2. We are not told why he made the vow. There seems to have been no request from God for the vow. It appears that Jephthah is negotiating with God like he negotiated with the other kings. I find it ironic that he opens negotiations with God just after the Spirit of the Lord had come to him. Did he not trust God? Was the trying to gain some of the credit for himself? Does Jephthah adopt a win at all costs and consider the sacrifice of his daughter just part of the cost of his success?
3. To further complicate the story, his daughter agrees to be sacrificed, but first she wants two months to spend with her friends. He grants her the two month reprieve, and then she is sacrificed.
4. I have paired this passage with a portion of the 10th Chapter of Hebrews in which the sacrifice of Jesus is lifted up as the final sacrifice for humanity and for our sins. Ironically, Hebrews lifts Jephthah up as one of the heroes of the faith. Not sure I would agree with that determination.
5. Note that Jephthah's daughter celebrates his victory as she receives her death sentence. She is innocent; Jephthah is ignorant. In fact, Leviticus 27: 1-8 describes the process for redeeming a sacrifice. In other words, there was a price Jephthah could have paid to keep his daughter from being a sacrifice.
6. One of my favorite quotes I've never used: "The trouble with living sacrifices," observed a leader in the
Salvation Army, "Is that they always
want to crawl off the altar." Not sure if it fits since Jephthah's daughter willingly goes to be sacrificed, but maybe it works its way in somewhere.
7. I find myself hearing the words of Isaiah, "Have you not seen? Have you not heard?" and wanting to shake Jephthah and ask him, "Have you not seen? have you not heard?" about the God who would never ask you to sacrifice you daughter.
8. Maybe being a father of three daughters makes Jephthah seem particularly bad.

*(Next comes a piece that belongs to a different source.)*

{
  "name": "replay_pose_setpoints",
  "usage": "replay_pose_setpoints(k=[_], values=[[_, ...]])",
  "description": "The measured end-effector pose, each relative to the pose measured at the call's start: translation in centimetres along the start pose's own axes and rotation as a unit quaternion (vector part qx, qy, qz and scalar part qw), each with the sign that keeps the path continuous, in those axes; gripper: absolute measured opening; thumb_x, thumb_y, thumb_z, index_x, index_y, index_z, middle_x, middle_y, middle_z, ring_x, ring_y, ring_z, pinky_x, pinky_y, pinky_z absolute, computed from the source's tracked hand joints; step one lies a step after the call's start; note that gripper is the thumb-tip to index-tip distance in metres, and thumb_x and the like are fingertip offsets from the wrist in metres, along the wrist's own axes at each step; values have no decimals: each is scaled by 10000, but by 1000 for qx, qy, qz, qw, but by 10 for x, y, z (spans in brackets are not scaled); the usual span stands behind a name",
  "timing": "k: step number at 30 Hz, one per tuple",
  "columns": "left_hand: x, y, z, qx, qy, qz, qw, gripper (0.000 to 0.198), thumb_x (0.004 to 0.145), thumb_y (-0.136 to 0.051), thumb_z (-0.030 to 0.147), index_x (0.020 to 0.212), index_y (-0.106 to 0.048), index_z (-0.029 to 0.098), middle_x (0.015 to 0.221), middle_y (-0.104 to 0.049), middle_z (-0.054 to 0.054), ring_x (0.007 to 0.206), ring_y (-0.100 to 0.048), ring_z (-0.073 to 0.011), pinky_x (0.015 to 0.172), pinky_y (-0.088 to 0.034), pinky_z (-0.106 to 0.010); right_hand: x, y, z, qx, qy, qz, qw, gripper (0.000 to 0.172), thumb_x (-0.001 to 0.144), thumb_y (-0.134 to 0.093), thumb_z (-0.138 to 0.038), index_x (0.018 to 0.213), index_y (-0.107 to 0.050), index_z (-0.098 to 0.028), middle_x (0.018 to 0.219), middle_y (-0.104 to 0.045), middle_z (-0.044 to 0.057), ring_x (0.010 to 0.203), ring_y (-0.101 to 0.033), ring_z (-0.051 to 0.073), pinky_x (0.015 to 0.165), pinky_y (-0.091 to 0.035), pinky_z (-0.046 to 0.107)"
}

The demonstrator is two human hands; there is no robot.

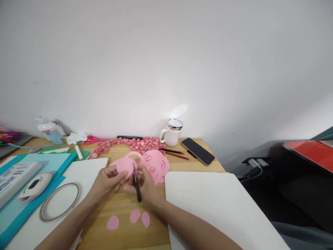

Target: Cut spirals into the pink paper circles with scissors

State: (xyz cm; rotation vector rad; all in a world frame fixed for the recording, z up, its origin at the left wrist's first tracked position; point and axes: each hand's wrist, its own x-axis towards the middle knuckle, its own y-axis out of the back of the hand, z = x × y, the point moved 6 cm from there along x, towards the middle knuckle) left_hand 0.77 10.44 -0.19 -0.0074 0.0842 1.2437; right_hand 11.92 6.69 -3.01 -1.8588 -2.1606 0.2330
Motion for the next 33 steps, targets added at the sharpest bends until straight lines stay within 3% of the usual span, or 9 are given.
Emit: replay_pose_setpoints(k=[11, 21, 27, 33], values=[[-2, 1, 5, -4, -8, 23, 1000, 316, 637, -677, 389, 502, -521, 150, 337, -428, 70, 328, -325, -45, 367, -232, -174, 0, 3, 4, -39, -28, 2, 999, 489, 580, -763, -364, 906, -432, -210, 574, -455, -84, 455, -346, 62, 417, -271, 171], [1, 5, 0, -34, -1, 40, 999, 342, 632, -685, 395, 491, -482, 158, 343, -425, 73, 335, -328, -46, 383, -229, -183, 0, 5, 10, -47, -50, 18, 997, 420, 633, -703, -293, 912, -402, -205, 480, -415, -127, 376, -350, 43, 362, -262, 143], [2, 9, 3, -57, -30, 60, 996, 329, 675, -658, 392, 518, -485, 161, 380, -457, 64, 335, -342, -45, 391, -258, -188, 0, 4, 13, -53, -61, 23, 997, 406, 642, -672, -279, 942, -406, -214, 447, -429, -135, 331, -372, 51, 332, -270, 142], [0, 1, 3, -90, -7, 19, 996, 231, 666, -684, 338, 609, -558, 154, 416, -533, 51, 331, -410, -52, 373, -299, -169, -1, 2, 12, -53, -67, 18, 996, 397, 638, -693, -330, 897, -413, -217, 458, -448, -125, 330, -386, 55, 330, -314, 153]])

9. Interestingly, in Handels oratorio entitled Jephtha, and angel intercedes (like what happens in Genesis just before Abraham is to sacrifice his son Isaac) before Jephthah sacrifices his daughter. The angels sings "no vow can disannul the law of God, nor such was its intent" and the sacrifice becomes his daughter remaining a virgin.
10. In biblical literature, the offering up of children as burnt offerings to the gods was views as an abhorrent practice of the pagan worshippers. This practice was most associated with the Molech, the god of the Ammonites, the very people against whom Jephthah was fighting. (The New Interpreter's BibleVol. 2, 834).